Canada Acts on Icebreaker Shortage
The Government of Canada has moved to acquire additional icebreaking vessels to supplement its existing fleet of aging icebreakers. Three icebreaking anchor handling tug supply vessels are anticipated to be repurposed by Davie Shipbuilding in preparation for joining the existing Coast Guard fleet for the 2018-2019 ice season.
The government's action was initiated by Public Services and Procurement Canada last month. Competing shipyards had two weeks to challenge that decision and demonstrate they could deliver ships with similar or better capabilities.
The vessels, Tor Viking, Balder Viking and Vider Viking, are Polar Class 4 and were built in 2000. They represent a short term solution to the Canadian Coast Guard’s growing demand for icebreaking services for Canada’s Great Lakes, Saint Lawrence, Saguenay and Eastern Canadian waters as well as the Canadian Arctic. The multipurpose vessels also respond to the 1990 Brander-Smith report which recommended the Government of Canada acquire powerful tugs, capable of towing disabled tankers and other ships away from environmentally-sensitive areas.
The Company of Master Mariners of Canada (MMC) has welcomed news of the three vessels, but says the trio of ships is neither the final nor the ultimate solution to the icebreaker capacity required for Canada. New vessels with modern propulsion systems will be required to meet Canadian emissions requirements beyond 2020 and up to 2050 which may present a challenge for both the existing Canadian Coast Guard fleet and the trio. “Shipbuilding and ship repair are assured for Canadian yards for the foreseeable future,” said the MMC, urging the Government of Canada to decide quickly on options available for the permanent acquisition of new icebreakers.
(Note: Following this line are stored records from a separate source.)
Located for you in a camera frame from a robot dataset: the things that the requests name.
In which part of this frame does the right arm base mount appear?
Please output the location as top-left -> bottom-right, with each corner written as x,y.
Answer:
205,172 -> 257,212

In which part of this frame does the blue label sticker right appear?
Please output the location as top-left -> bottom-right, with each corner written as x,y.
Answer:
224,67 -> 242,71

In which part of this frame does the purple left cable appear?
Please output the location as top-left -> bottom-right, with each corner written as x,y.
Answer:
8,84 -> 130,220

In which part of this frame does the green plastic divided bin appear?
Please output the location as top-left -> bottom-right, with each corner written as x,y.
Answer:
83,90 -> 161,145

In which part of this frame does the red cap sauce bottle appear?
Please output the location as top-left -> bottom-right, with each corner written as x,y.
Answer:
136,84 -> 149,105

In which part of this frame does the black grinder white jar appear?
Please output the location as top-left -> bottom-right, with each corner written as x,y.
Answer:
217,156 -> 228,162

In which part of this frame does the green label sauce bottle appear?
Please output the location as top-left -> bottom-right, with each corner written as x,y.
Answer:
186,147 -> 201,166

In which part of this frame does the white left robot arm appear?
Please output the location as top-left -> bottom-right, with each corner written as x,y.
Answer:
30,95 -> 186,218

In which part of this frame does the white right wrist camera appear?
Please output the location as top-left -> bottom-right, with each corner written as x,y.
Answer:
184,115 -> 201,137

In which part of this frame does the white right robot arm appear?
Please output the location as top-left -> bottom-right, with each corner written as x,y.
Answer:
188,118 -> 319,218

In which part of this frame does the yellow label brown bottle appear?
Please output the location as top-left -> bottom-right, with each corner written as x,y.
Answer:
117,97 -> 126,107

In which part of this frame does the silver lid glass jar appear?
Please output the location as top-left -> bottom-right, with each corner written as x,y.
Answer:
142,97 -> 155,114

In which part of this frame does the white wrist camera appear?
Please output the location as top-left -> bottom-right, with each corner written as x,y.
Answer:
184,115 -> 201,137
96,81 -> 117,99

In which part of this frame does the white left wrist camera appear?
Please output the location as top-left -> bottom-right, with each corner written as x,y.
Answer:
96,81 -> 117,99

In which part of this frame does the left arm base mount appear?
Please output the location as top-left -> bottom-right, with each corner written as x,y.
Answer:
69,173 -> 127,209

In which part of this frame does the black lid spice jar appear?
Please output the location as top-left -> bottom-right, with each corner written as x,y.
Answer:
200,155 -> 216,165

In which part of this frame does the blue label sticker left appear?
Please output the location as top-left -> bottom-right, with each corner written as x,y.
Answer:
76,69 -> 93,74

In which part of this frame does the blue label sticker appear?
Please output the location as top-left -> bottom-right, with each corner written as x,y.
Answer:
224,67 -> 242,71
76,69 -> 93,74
Captain Christopher Hearn, President of MMC said: “Our organization has many members who work on both Coast Guard ships providing ice breaking as well as ships that require this specialized service. As an organization that is reflective of the expertise in navigating in ice covered waters, the MMC continues to advocate for recognition of the unique operational challenges and personnel competency of the Canadian shipping industry.”